If you don't like the violence and brutality, that's fine. I certainly don't. I object to you telling me that my writing this I have somehow diminished myself, but that's neither here nor there, and it's been argued before. I simply tell the story as it needs to be told, and in this case violent brutality was what was required. I feel saddened that it upset you, and apologize for that, but I'm not going to change it. It is what is necessary for the further progression of the story.

Thank you for commenting, though. It makes me feel all warm and fuzzy to know that people actually care enough to say something (Hint Hint..) about my work.

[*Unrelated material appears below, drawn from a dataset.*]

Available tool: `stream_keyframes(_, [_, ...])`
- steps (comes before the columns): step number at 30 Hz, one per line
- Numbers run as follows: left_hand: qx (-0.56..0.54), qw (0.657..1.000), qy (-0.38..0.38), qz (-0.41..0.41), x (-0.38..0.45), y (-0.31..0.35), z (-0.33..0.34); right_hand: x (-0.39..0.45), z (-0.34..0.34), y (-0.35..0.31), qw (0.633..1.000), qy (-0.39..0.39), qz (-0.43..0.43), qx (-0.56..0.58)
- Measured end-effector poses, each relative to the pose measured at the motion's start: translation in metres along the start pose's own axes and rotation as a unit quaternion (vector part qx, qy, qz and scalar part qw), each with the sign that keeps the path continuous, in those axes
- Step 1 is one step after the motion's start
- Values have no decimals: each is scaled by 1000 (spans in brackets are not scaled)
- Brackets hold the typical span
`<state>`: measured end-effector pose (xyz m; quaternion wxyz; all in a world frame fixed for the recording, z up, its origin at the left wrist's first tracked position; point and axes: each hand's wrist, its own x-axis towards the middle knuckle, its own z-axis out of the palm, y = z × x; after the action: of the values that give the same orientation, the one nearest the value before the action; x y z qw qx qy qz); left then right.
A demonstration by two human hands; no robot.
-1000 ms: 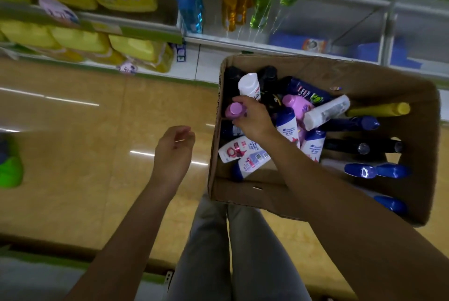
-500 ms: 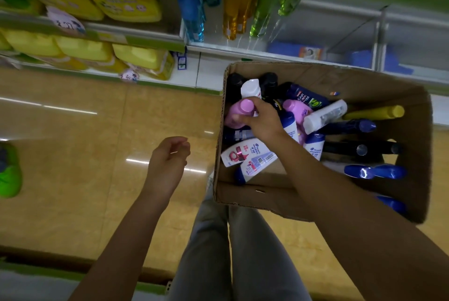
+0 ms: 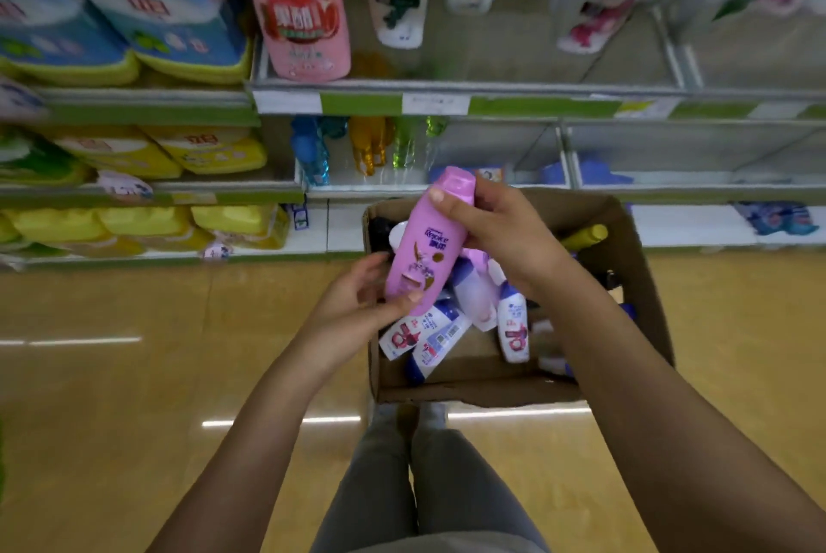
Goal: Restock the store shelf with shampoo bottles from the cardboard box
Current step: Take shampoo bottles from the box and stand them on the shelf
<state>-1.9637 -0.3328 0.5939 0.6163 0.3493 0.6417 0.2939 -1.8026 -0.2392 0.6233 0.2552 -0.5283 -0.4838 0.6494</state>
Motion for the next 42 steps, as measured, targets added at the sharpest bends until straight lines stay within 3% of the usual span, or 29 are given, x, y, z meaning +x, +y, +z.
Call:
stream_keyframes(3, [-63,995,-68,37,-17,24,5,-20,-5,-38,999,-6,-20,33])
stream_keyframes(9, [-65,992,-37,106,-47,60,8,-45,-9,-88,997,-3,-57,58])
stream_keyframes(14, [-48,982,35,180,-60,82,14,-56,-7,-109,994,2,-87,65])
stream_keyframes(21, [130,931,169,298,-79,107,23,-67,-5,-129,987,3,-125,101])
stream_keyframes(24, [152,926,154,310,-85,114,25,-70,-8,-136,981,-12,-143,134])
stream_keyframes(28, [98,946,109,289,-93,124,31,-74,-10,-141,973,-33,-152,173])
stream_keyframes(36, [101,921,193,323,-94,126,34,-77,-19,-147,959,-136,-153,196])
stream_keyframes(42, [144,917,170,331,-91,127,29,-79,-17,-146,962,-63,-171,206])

So please, feed my ego some more ;)

Good story.

I liked this addition to the Quartz and Jet saga. It shows how "Wolf" came to be, his drive, and how he'll act/react to things. I hope everything ends alright for him; if he manages to escape, he'll have his inheritance. However, he'd have to prove who he is and get the death certificate revoked or something. Another thing to consider is, is he 'damaged' beyond repair? With the abuse he took, will he go for vengeance, justice, or try to hide? I don't think that this story is too dark, though it surely isn't happy. I also think that this is fully justified to be posted to ANY TG site, much less a TG site that allows non-TG things to be posted. It would be like writing a story with two sections posted at the start with nothing TG in it because you're establishing the characters and/or back story. I think those are very important to stories, and feel that they only add to, rather than take away from the whole. So anyways, I really like this addition and feel that it helps flesh out the entire storyline, as well as gives a couple additional plot devices.